Urteile zur Privaten Krankenversicherung


 

Landgericht Köln, 25. Zivilkammer

17. März 1993 AZ: 25 O 326/89

Leistungspflicht bei Geschlechtsumwandlung

Der transsexuelle Versicherungsnehmer hat gegen die private Krankenversicherung einen Anspruch auf Erstattung der Kosten für eine Geschlechtsumwandlung, wenn sie medizinisch notwendig ist.

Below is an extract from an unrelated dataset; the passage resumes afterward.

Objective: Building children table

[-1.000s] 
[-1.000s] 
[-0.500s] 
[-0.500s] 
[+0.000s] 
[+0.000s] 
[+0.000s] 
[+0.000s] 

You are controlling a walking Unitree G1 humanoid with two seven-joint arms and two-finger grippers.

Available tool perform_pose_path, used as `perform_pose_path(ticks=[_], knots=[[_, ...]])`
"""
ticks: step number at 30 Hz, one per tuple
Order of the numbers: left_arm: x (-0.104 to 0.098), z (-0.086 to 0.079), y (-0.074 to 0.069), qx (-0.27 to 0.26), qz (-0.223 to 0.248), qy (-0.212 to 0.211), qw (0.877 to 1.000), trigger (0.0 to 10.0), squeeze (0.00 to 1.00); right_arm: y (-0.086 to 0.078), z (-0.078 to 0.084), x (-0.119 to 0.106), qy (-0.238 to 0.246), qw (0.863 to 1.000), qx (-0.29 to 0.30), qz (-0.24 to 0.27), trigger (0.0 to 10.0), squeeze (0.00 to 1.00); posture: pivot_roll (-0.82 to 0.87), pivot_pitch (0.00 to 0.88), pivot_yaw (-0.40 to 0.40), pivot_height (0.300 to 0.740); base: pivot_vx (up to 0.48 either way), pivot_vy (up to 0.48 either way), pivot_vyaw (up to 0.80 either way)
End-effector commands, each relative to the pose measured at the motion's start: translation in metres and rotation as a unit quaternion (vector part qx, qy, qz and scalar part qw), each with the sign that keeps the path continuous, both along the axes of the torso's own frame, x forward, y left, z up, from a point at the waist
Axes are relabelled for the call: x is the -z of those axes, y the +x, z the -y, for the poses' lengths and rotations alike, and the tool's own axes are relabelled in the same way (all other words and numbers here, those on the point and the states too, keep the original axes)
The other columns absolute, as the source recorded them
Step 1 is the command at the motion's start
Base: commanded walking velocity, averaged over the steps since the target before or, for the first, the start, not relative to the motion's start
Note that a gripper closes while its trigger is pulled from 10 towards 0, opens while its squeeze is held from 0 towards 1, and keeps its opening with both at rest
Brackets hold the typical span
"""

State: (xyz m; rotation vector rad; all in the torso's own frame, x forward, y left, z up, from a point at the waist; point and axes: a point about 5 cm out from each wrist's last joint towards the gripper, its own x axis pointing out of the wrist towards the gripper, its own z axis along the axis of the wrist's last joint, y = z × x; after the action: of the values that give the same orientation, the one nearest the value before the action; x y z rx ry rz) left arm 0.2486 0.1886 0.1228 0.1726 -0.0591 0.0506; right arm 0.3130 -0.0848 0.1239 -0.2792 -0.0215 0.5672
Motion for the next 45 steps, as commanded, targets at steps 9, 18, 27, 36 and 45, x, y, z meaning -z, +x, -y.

Das ist der Fall, wenn der Transsexuelle sich mit seinem natürlichen Geschlecht nicht abfinden kann und sich daraus schwerwiegende gesundheitliche Störungen ergeben.

 

Oberlandesgericht Köln, 5. Zivilsenat

11. April 1994 AZ: 5 U 80/93

Versicherungsschutz in der privaten Krankenversicherung für die Geschlechtsumwandlung eines Transsexuellen und dessen anschließende Tarifeinstufung

Wenn die Transsexualität einer Person wegen des über lange Jahre hinweg bestehenden Leidensdrucks mit der Folge schwerer psychischer und physischer Beschwerden Krankheitswert hatte und es deshalb jedenfalls medizinisch vertretbar war, eine operative Behandlung (Durchführung mehrerer Operationen zur Geschlechtsumwandlung) für medizinisch indiziert zu halten, sind die dafür angefallenen Kosten von der privaten Krankenkasse zu übernehmen. Ist eine transsexuelle Person rechtskräftig als Mann anerkannt worden, ist er auch in der privaten Krankenversicherung als Mann zu behandeln, d.h. nach dem Männertarif einzustufen. (Anmerkung:gilt natürlich auch entsprechend für den umgekehrten Fall.)

Nach Revision endgültige Entscheidung des BGH vom 8.3.1995, Az: 4 ZR 153/94

 

Bundesgerichtshof

9. Mai 2012 AZ: IV ZR 1/11

Private Krankenversicherung, Männertarif bei trans­se­xu­el­len Frauen

Die Geschlechtsumwandlung eines ursprünglich männlichen Versicherungsnehmers berechtigt den privaten Krankenversicherer nicht, die versicherte Person abweichend vom vertraglich vereinbarten Männertarif in den Frauentarif einzustufen.